Problem

One of the most important key indicators for a hunting ranch is the health of the deer on their property. Ranch owners will often set up cameras around their ranch to capture videos of animal movement. These images are then painstakingly classified by hand. The more male deer there are on the ranch, the more desirable the location to hunters.

For our project in our machine learning class, we wanted to solve this problem. We knew someone that was able to provide pictures of deer and other animals from several cameras from his property. We were given thousands of pictures to work with, so we got right to work.

Our Process

The different types of animals we were provided were: turkeys, pigs, racoons, and white tail deer. While the primary goal is to track male white tail deer, data on other classifications would be valuable to ranches. We got started by building upon a previous machine learning project that was built on FastAI. FastAI is a wrapper around PyTorch that simplifies training models. We were quickly able to insert the data provided and get a model with 99.3% accuracy, but we knew that this was unrealistically high, and something must have been wrong. So unlike many other machine learning projects, our goal was to get the accuracy down by preventing overfitting.

After looking closer at the data, we came to the realization that the images were all too similar and it was using the wrong features of the images to make the classification. We implemented heatmaps to see what the model thought was important, and you can see just how poorly it was performing.

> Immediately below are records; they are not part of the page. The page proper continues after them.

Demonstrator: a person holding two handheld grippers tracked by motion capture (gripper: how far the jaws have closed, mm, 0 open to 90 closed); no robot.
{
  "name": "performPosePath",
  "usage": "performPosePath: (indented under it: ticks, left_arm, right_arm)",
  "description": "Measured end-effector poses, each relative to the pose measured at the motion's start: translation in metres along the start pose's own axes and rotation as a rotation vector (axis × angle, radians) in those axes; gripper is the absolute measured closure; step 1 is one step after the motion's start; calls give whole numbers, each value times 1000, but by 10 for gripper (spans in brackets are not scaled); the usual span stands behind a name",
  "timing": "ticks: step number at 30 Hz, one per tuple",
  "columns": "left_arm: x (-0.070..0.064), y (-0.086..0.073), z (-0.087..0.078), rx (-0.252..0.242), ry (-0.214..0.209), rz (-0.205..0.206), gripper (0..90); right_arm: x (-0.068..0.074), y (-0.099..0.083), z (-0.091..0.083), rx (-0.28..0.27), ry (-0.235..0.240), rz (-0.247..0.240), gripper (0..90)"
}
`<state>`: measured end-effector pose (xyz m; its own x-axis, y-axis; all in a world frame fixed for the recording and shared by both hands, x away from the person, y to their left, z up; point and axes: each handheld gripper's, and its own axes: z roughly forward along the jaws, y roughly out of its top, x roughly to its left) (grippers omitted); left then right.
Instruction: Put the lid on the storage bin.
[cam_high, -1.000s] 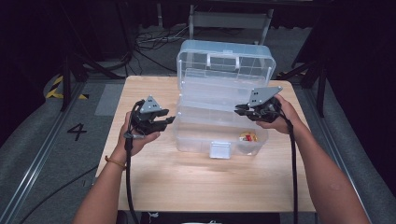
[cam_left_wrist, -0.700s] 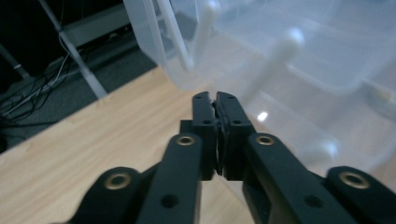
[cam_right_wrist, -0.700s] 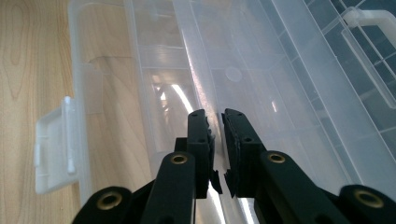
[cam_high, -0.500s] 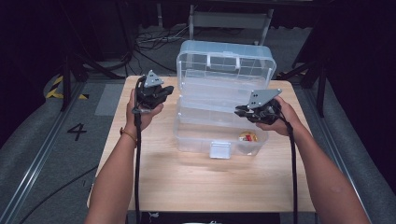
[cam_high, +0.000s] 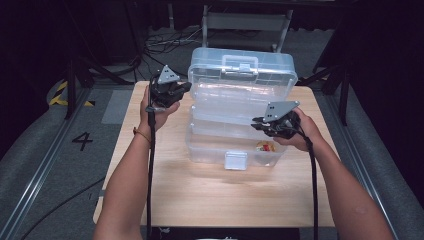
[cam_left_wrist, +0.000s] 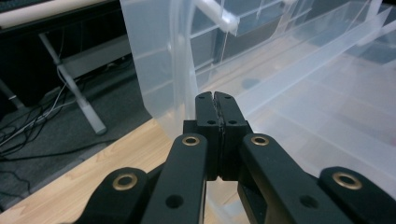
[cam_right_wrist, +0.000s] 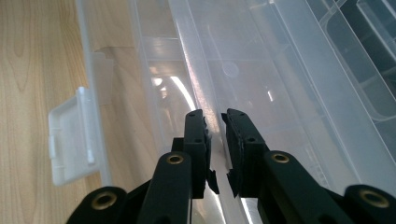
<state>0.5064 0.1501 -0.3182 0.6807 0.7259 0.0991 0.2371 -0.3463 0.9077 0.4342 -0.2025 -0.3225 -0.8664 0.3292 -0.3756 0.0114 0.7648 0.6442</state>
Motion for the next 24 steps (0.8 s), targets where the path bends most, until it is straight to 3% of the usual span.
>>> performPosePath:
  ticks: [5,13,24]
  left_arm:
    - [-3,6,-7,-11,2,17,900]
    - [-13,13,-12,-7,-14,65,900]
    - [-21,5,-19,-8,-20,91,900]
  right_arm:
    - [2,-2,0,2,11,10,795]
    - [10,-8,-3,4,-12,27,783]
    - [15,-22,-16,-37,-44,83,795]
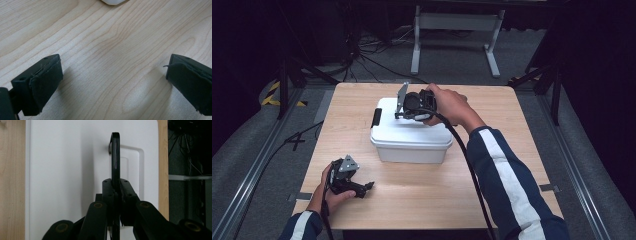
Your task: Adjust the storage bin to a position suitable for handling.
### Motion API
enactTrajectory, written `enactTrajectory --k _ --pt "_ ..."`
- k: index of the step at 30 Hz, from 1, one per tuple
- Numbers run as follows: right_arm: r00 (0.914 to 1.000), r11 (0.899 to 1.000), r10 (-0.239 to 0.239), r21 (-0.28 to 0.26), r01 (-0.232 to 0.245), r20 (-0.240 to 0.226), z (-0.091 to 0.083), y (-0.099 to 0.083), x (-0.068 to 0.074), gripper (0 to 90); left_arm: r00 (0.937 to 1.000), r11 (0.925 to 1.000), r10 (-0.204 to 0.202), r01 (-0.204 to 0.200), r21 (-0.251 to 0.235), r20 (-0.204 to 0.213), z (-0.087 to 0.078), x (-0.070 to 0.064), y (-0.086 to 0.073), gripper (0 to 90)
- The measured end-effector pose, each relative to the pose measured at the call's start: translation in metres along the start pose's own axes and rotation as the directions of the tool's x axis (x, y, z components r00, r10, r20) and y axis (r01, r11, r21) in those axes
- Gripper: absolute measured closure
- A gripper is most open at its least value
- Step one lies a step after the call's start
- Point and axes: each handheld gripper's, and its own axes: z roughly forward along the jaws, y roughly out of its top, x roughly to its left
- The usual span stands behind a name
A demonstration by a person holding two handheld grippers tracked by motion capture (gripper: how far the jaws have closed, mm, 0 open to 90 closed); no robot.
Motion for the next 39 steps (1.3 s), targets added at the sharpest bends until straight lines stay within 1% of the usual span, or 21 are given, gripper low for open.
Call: enactTrajectory --k 2,5,7,8,16,18,24,27,28,29,32,35,39 --pt "1.0000 1.000 0.001 -0.010 -0.001 0.004 -0.002 0.000 -0.001 84.5 1.0000 1.0000 -0.005 0.005 -0.001 0.002 0.000 0.000 0.000 1.2" --pt "1.0000 1.000 0.003 -0.016 -0.003 0.009 -0.006 -0.001 -0.003 84.5 1.0000 1.0000 0.000 0.000 0.000 0.000 0.000 0.000 0.000 1.2" --pt "0.9999 1.000 0.012 -0.024 -0.012 0.010 -0.007 -0.001 -0.003 84.5 1.0000 1.0000 -0.005 0.005 -0.001 0.001 0.000 0.000 0.000 1.3" --pt "0.9998 0.999 0.011 -0.031 -0.010 0.016 -0.012 -0.002 -0.005 84.5 1.0000 1.0000 -0.004 0.004 -0.001 0.001 0.000 0.000 0.000 1.2" --pt "0.9997 0.999 0.011 -0.037 -0.010 0.021 -0.023 -0.005 -0.007 84.4 1.0000 1.0000 0.000 0.000 0.000 0.000 0.000 0.000 0.000 1.2" --pt "0.9994 0.999 0.012 -0.040 -0.011 0.031 -0.027 -0.008 -0.008 84.4 1.0000 1.0000 -0.005 0.005 -0.001 0.002 0.000 0.000 0.000 1.2" --pt "0.9995 0.999 0.015 -0.040 -0.014 0.029 -0.032 -0.012 -0.008 84.2 1.0000 1.0000 0.003 -0.003 0.000 -0.002 0.000 0.000 0.000 1.2" --pt "0.9993 0.999 0.024 -0.046 -0.022 0.030 -0.037 -0.016 -0.008 84.3 1.0000 1.0000 -0.002 0.002 0.000 0.001 0.000 0.000 0.000 1.1" --pt "0.9989 0.998 0.031 -0.051 -0.029 0.035 -0.038 -0.018 -0.008 84.3 1.0000 1.0000 0.005 -0.005 0.001 -0.001 0.000 0.000 0.000 1.1" --pt "0.9987 0.998 0.037 -0.057 -0.034 0.036 -0.041 -0.021 -0.008 84.3 1.0000 1.0000 0.000 0.000 0.000 0.001 0.000 0.000 0.000 1.1" --pt "0.9984 0.997 0.040 -0.063 -0.037 0.039 -0.046 -0.027 -0.008 84.4 1.0000 1.0000 0.001 -0.001 0.000 0.000 0.000 0.000 0.000 1.1" --pt "0.9979 0.996 0.052 -0.070 -0.050 0.038 -0.051 -0.033 -0.009 84.4 1.0000 1.0000 0.004 -0.004 0.001 -0.001 0.000 0.000 0.000 1.1" --pt "0.9975 0.996 0.060 -0.070 -0.058 0.036 -0.056 -0.044 -0.010 84.3 1.0000 1.0000 0.004 -0.004 0.001 -0.001 0.000 0.000 0.000 1.1"
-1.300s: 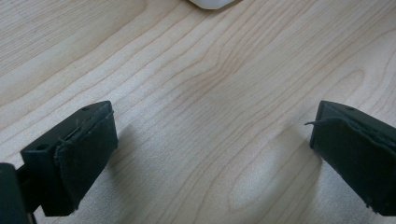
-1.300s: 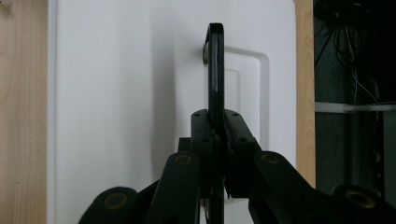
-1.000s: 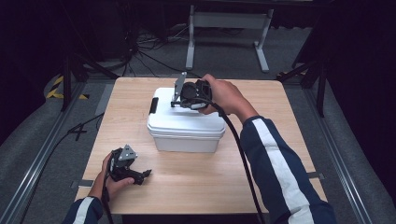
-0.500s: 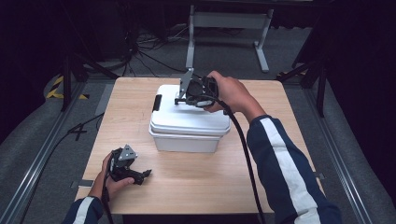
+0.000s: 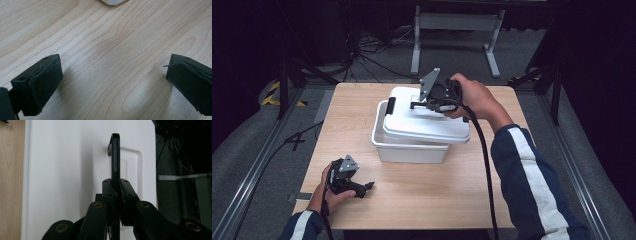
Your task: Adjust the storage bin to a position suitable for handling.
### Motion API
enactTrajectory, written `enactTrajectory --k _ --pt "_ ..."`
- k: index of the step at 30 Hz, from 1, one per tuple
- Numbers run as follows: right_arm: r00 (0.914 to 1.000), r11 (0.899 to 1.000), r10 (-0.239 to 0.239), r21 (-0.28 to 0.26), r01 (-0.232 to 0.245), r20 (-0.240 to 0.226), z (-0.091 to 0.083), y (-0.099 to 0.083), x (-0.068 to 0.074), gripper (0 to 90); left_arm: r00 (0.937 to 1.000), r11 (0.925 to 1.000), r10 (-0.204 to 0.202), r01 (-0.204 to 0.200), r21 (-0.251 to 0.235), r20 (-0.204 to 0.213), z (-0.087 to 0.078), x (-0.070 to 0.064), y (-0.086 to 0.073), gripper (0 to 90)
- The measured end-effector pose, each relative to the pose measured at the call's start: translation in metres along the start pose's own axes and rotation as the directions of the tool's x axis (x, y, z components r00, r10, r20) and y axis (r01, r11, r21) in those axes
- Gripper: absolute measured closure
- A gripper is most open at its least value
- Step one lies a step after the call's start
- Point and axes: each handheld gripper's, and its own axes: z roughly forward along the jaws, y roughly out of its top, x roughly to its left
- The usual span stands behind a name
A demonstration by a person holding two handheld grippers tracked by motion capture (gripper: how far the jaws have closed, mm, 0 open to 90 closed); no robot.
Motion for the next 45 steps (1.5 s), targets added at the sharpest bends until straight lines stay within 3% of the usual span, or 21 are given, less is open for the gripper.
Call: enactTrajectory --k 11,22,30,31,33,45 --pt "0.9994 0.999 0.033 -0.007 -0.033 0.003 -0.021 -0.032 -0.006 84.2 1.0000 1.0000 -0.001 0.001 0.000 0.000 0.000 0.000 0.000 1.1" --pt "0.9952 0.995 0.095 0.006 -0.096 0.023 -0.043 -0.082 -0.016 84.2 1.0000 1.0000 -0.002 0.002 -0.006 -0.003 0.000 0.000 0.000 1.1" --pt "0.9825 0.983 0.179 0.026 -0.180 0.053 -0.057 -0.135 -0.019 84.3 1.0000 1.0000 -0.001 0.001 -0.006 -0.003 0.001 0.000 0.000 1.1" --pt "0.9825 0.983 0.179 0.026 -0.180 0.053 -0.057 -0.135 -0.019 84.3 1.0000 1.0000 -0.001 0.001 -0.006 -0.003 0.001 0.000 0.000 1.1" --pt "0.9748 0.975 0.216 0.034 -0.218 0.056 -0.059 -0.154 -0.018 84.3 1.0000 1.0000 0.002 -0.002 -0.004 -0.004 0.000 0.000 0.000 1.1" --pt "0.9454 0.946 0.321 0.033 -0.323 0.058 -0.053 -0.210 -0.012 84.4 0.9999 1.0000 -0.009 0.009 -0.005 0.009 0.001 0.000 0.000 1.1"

It was clear that our data needed to be cleaned, so we did a few things to improve it. First, our data had a lot of duplicate images due to the fact that they were from video streams. We scrubbed the images of duplicates. While doing this, we also split the data into test and training sets. We were careful to get as much variety in the training set as possible, and mixed in some challenging images in the test set. This brought the accuracy down to 86%. Given the amount of images that we had and the quality of those images, this sounded more along the lines of what we would expect.

Our data set had one big problem. While we had lots of pictures with animals, we had no pictures that were empty. This, in combination with the duplicates is what causing such bad attention. Before we checked the attention, we acquired and inserted these images. After inserting these images, the accuracy increased to 88.5%, and the attention improved significantly as seen below.

The attention is by no means perfect, but it is behaving the way we would expect. In the above pictures, you can see that the model generally uses the area around the deer to classify. The image that is interesting here is the empty picture. Almost the entire image is highlighted, suggesting that it couldn’t find anything.

Up to this point, we had just been cleaning the data that we were given. We updated the model a bit and we found that changing from resnet34 to restnet50 improved the accuracy to 91.5%. We felt pretty confident in the model at this point, but we knew that the dataset could improve.

We built a web scraper to pull images from Google. We collected 80 images of each classification. After including these images, the accuracy jumped all the way to 96%. We also output the model file itself for this to be utilized in a production environment.

Below is our final confusion matrix.

The results are exactly what we would expect. It occasionally misses thinking that an image is empty when it actually has deer or a racoon in it. This mostly has to do with the fact that we intentionally put difficult-to-classify images in the dataset. These images do not have a complete animal in the picture; usually just the head of a deer. Other images have a deer far in the distance. It also has some misses when trying to differentiate male and female deer, but is still able to do surprisingly well at 93% accuracy. This is actually a suprisingly difficult task considering the fact that male deer shed their antlers in the winter.

Data Analysis

At this point, we were satisfied with the model performance and thought that perhaps we could glean some insights from the data. The best way to visualize this data we felt was to map it. Now in this case, we did not have the latitude/longitude of the cameras, so we inserted our own data that was reasonable. We were still able to pull a lot of great data from the image metadata, including the date it was taken and the camera ID. Using this data, we were able to simulate what the animal activity looked like around the different cameras.

Nothing too insightful from mapping the annual data. So what if we map it out by months?

Well, not much there either. What we did find however is that while the data we were given was enough to train the classifier, there is not enough data to glean any good insights. If we were to get more data, we could come to much better conclusions about the ranch. This model could be particularly powerful if used across multiple ranches, as then broader conclusions can be made about overall animal population and migration patterns.

Lessons Learned

  1. If you are working with a small dataset, it is critical to have empty images so that it does not use background features to classify.
  2. Try to augment the dataset with new data if possible.
  3. Analyze the performance of your model using heatmaps or saliency maps.
  4. Do not use images that are too similar.

Future Plans

We wanted to introduce non-image data into the model. Date, time, and latitude/longitude would be extremely useful data in classification. This will certainly be a future task.

As this is intended to use data from live cameras, and animals move in unpredictable ways, a few things could be done to decrease the amount of error. First of all, if you were to classify every single picture that came from a camera, you would end up with a larger animal count than you would expect. Having a certain time limit before you count a new image would be critical to prevent this. Additionally, the animal could be off in the distance where the model is not great at classification. Getting the confidence score of each classification and determining an acceptable threshold would be very useful to cut down on the amount of errors.